* **To do**: Copy every line of the listing that holds the string "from".

* **Raw data**:
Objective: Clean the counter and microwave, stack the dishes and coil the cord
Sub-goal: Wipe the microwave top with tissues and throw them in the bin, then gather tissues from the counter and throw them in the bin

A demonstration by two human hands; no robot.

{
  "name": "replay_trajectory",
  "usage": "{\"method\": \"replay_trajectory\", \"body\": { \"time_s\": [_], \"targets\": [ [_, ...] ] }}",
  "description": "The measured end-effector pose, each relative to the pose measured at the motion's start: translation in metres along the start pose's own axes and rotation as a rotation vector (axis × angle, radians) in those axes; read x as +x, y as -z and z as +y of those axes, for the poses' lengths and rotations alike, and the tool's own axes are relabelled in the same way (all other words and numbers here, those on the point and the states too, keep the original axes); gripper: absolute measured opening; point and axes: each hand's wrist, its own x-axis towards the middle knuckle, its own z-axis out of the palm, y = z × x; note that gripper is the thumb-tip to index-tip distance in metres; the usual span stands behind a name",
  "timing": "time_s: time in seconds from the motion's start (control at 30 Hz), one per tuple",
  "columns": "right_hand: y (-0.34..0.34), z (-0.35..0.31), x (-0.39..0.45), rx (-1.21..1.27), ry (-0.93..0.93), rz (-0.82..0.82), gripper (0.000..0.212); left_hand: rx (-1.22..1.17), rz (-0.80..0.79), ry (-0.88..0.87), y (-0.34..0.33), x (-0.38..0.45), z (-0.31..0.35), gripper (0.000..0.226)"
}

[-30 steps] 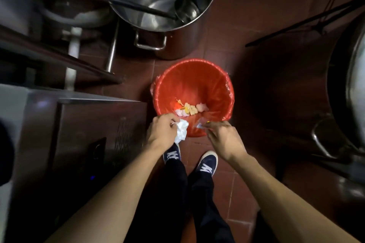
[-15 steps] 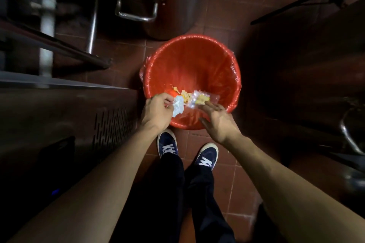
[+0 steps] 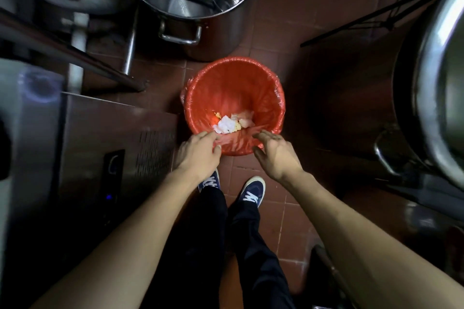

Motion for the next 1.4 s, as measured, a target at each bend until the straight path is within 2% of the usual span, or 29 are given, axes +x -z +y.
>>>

* **Problem solution**:
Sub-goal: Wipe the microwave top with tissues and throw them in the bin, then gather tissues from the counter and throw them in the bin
  "timing": "time_s: time in seconds from the motion's start (control at 30 Hz), one per tuple",

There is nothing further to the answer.